Check each line of the entries. Copy the ones that contain the string "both".
### The input
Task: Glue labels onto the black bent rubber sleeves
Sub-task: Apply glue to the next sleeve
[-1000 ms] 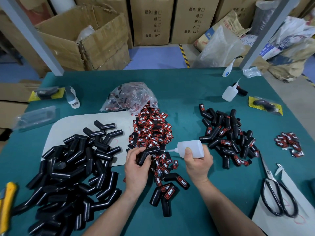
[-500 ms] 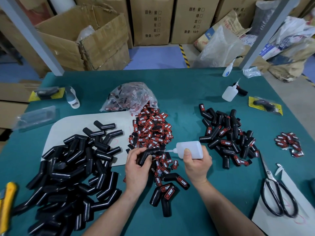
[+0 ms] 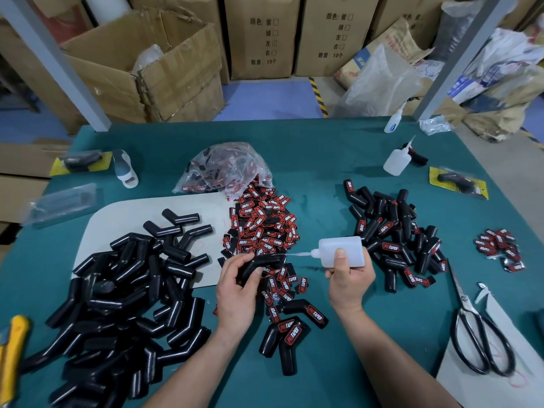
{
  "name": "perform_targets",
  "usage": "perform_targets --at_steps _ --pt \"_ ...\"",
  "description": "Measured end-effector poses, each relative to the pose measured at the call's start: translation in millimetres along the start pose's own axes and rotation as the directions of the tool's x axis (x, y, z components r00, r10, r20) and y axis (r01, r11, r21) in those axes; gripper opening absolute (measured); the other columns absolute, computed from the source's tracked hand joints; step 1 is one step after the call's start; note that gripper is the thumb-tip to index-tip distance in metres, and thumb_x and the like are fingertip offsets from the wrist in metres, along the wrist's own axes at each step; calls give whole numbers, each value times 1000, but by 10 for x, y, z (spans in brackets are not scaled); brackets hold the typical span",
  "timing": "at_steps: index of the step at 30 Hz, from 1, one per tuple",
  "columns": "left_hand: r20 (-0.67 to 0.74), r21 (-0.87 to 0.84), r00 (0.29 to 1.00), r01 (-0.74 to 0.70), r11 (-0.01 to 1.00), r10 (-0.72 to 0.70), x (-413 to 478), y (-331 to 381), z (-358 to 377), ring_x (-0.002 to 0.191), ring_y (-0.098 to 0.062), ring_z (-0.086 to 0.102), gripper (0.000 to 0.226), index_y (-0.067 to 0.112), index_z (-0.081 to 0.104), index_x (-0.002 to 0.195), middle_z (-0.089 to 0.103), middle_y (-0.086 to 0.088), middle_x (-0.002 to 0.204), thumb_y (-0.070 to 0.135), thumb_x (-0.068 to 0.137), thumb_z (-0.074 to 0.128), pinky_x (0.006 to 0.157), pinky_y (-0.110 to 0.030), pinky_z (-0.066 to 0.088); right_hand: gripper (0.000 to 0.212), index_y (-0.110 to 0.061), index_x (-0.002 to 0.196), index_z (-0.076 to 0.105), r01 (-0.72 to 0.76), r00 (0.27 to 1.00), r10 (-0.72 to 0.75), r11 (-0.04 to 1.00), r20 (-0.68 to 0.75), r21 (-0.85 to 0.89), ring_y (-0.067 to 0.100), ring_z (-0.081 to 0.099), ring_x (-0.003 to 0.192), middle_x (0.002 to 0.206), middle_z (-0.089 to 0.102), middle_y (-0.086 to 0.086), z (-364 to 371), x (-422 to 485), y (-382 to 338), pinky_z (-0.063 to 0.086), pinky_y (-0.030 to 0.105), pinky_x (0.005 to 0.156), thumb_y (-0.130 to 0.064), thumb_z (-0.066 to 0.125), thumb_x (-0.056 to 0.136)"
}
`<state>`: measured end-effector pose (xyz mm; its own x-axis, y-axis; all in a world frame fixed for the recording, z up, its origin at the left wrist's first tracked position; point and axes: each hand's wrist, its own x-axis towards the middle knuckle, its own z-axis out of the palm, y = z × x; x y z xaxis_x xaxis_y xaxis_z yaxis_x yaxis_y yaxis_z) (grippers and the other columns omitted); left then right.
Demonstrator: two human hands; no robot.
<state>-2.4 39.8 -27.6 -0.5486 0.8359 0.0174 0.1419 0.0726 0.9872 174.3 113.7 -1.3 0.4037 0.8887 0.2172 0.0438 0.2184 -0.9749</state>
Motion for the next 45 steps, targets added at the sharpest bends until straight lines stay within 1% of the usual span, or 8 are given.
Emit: perform_targets --at_steps 6,9,23,30,36,38,41,45 --pt "9 -21 999 41 999 -41 2 -26 -8 119 -11 63 49 58 66 111 64 20 120 13 93 74 108 -46 50 16 -31 77 64 -24 1000 24 1000 -6 -9 23 52 43 57 59 -3 -12 8 67 45 34 43 -47 65 79" --pt "13 -23 998 55 998 -55 1 -7 -5 119 -9 63 49 60 65 111 65 21 120 15 94 74 108 -45 50 27 -22 81 60 -4 1000 4 999 4 -35 36 58 54 65 60 18 -19 -7 97 48 49 49 -48 65 80" --pt "21 -29 998 62 998 -61 -3 2 -13 118 -14 64 39 44 67 115 64 21 118 13 94 74 109 -47 49 50 -24 76 56 27 999 -26 999 38 -34 36 58 51 61 58 20 -53 -9 109 46 49 44 -73 67 76" --pt "12 -8 999 33 999 -32 -8 14 -9 119 -5 61 39 40 67 114 64 23 117 9 92 75 110 -34 46 22 -28 73 51 96 994 -93 993 59 -64 -4 53 56 64 61 -20 -33 -17 103 41 12 52 -46 65 77" --pt "10 -12 998 56 998 -56 -6 19 -5 119 -8 62 35 32 69 116 65 22 116 8 92 75 111 -44 48 37 -9 70 52 149 986 -142 985 85 -85 -9 52 57 56 55 -15 -24 -20 118 37 5 52 -43 64 77" --pt "12 -9 998 58 998 -58 -8 20 -10 119 -8 62 35 32 69 116 64 22 117 8 92 75 111 -45 48 49 -9 71 53 161 985 -155 984 75 -72 -4 55 57 58 53 -13 -38 -20 122 42 10 53 -55 66 80" --pt "17 -5 998 61 998 -61 -10 31 -16 119 -7 62 35 36 68 116 64 24 116 11 92 75 111 -45 48 46 -24 79 60 81 996 -81 997 23 -3 33 61 52 59 60 11 -59 -19 122 50 39 47 -70 65 79" --pt "5 -26 998 70 997 -69 -11 33 -13 117 -8 63 36 41 67 114 65 25 116 12 93 74 109 -46 49 22 -39 94 68 73 991 -80 995 109 69 18 68 51 75 73 -5 -40 -7 108 55 37 46 -57 70 84"
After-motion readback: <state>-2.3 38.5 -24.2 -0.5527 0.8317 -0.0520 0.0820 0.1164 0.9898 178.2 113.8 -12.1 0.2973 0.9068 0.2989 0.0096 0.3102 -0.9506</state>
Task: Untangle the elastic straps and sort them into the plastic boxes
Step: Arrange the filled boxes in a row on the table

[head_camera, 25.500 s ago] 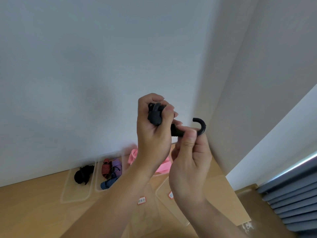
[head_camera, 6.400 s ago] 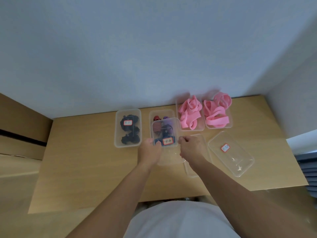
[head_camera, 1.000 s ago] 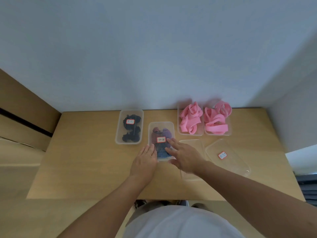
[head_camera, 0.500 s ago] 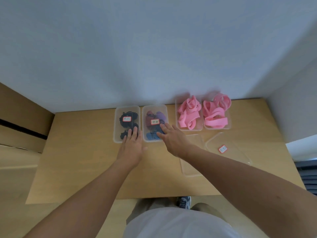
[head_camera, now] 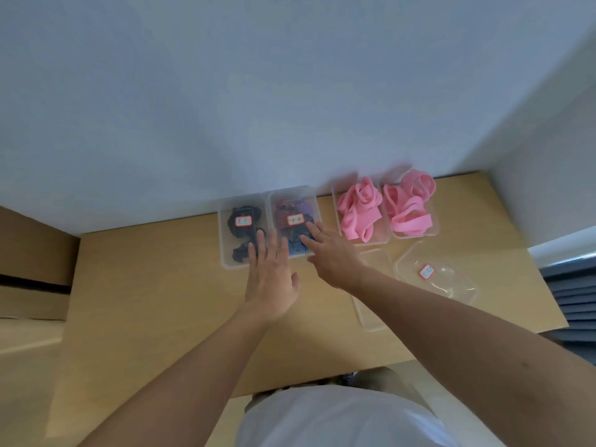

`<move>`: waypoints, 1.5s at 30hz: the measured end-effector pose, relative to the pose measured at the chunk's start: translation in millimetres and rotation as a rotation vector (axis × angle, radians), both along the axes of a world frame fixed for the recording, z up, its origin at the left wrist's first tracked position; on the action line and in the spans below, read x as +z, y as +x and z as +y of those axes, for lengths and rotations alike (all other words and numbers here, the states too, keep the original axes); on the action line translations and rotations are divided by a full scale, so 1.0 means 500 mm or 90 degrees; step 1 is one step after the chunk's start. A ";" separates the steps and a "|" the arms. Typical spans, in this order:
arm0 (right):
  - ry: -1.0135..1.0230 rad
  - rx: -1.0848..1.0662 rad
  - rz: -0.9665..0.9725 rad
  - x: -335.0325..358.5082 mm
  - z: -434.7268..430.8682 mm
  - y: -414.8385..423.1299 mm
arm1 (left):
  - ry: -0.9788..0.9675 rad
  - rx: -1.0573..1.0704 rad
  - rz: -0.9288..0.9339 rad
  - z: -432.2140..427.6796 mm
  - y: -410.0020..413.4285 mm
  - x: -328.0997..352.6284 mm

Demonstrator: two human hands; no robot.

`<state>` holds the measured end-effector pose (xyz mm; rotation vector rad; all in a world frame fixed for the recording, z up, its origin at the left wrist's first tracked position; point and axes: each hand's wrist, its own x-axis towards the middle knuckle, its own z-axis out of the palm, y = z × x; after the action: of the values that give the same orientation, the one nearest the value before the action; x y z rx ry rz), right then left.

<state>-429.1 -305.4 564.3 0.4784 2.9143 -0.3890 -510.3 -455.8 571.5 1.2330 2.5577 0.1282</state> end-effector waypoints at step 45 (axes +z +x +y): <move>-0.498 -0.454 0.228 0.076 0.262 0.275 | 0.374 0.511 -0.288 0.306 0.220 0.131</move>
<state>-291.8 -174.5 602.2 1.3700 2.4464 -1.7476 -400.5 -302.7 637.0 0.1667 2.4825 1.2302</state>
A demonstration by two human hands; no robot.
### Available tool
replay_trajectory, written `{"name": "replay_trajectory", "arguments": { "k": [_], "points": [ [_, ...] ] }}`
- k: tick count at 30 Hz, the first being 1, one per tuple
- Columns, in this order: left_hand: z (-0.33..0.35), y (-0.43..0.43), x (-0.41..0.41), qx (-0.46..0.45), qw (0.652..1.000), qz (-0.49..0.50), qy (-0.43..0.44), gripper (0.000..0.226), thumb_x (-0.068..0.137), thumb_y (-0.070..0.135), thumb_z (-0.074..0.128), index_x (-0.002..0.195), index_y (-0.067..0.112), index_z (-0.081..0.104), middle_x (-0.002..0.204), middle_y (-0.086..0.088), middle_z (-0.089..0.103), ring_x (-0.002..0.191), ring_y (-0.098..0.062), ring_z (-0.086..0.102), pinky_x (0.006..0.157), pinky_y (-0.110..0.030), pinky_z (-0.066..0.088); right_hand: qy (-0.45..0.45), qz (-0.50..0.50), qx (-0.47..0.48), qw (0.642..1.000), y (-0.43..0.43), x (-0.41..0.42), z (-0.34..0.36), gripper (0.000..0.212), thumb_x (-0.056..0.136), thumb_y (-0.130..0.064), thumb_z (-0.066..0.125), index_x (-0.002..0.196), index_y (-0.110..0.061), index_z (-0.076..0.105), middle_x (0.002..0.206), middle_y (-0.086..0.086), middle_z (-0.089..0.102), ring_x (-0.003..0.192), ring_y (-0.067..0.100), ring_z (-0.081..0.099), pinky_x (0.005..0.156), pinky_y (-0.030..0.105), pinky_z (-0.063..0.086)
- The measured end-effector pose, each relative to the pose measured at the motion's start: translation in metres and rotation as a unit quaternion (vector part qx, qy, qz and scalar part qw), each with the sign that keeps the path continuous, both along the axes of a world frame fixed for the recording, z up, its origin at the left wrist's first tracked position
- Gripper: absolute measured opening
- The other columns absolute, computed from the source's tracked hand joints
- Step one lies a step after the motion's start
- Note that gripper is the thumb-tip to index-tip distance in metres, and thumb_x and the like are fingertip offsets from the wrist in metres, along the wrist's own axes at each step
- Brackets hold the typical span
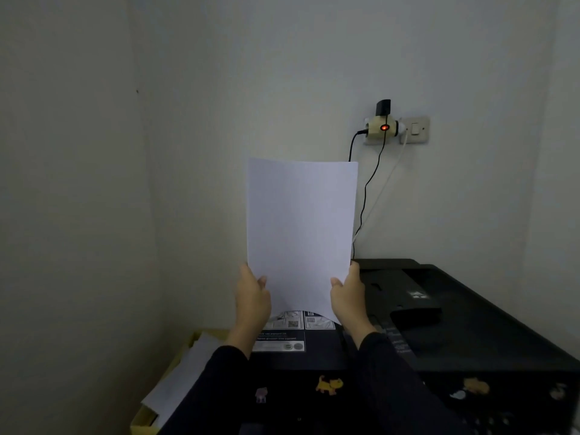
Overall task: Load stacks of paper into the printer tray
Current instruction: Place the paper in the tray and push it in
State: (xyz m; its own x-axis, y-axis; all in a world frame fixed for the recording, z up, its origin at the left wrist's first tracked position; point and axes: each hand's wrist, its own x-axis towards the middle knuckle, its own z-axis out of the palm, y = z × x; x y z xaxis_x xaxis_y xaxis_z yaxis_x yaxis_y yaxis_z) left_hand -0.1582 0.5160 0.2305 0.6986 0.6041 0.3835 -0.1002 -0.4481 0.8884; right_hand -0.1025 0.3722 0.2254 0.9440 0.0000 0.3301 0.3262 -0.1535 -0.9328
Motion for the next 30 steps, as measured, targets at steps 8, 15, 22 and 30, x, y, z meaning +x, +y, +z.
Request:
{"name": "replay_trajectory", "arguments": {
  "k": [8, 15, 22, 30],
  "points": [
    [0.0, -0.012, -0.009, 0.006, 0.999, 0.019, 0.045, 0.023, 0.096, -0.008, 0.033, 0.119, -0.007, 0.037, 0.122, -0.026, 0.052, 0.122, -0.035, 0.051, 0.079, -0.031, 0.038, -0.01, -0.014, -0.016, 1.0, -0.005, -0.009, 0.002, 0.036, 0.096, 0.004, 0.038, 0.131, -0.003, 0.035, 0.126, 0.02, 0.052, 0.089, 0.021, 0.046, 0.076, 0.026, 0.038],
    [0.017, -0.035, -0.026, 0.048, 0.995, 0.082, 0.029, 0.033, 0.096, 0.002, 0.037, 0.128, 0.0, 0.044, 0.115, -0.024, 0.06, 0.085, -0.027, 0.054, 0.077, -0.038, 0.049, -0.03, -0.063, 0.015, 0.997, -0.036, -0.027, 0.017, 0.04, 0.089, 0.009, 0.038, 0.125, -0.003, 0.051, 0.117, 0.014, 0.061, 0.09, 0.02, 0.054, 0.074, 0.025, 0.043],
    [0.007, -0.091, -0.076, -0.004, 0.996, 0.085, 0.027, 0.042, 0.088, -0.005, 0.035, 0.124, 0.005, 0.054, 0.119, -0.018, 0.062, 0.084, -0.024, 0.051, 0.07, -0.028, 0.041, 0.022, -0.097, 0.03, 0.995, -0.102, -0.066, 0.01, 0.031, 0.081, 0.011, 0.036, 0.092, -0.004, 0.062, 0.082, 0.003, 0.061, 0.072, 0.019, 0.054, 0.058, 0.026, 0.046],
    [-0.098, -0.166, -0.168, -0.118, 0.992, 0.05, -0.005, 0.036, 0.084, -0.008, 0.047, 0.115, 0.004, 0.062, 0.099, -0.008, 0.065, 0.09, -0.022, 0.06, 0.078, -0.024, 0.043, 0.102, -0.091, 0.062, 0.989, -0.177, -0.163, -0.074, 0.037, 0.08, 0.016, 0.047, 0.09, -0.017, 0.061, 0.077, -0.012, 0.057, 0.068, 0.003, 0.052, 0.055, 0.018, 0.045]
  ]
}}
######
Answer to this problem
`<move>`: waypoints, 1.5s at 30hz: the measured end-effector pose, relative to the pose measured at the chunk's start: translation in millimetres and rotation as a rotation vector (axis × angle, radians), both along the axes of a world frame fixed for the recording, z up, its origin at the left wrist's first tracked position; on the action line and in the spans below, read x as +z, y as +x and z as +y of those axes, for lengths and rotations alike (all other words and numbers here, the states too, keep the original axes); on the action line translations and rotations are divided by a full scale, so 1.0 means 500 mm or 90 degrees; step 1 is one step after the chunk's start. A ";" separates the steps and a "|" the arms. Typical spans, in this order:
- The measured end-effector pose, each relative to the pose measured at the motion's start: translation in metres and rotation as a unit quaternion (vector part qx, qy, qz and scalar part qw), each with the sign that keeps the path continuous, both along the axes of a world frame fixed for the recording, z up, its origin at the left wrist's first tracked position

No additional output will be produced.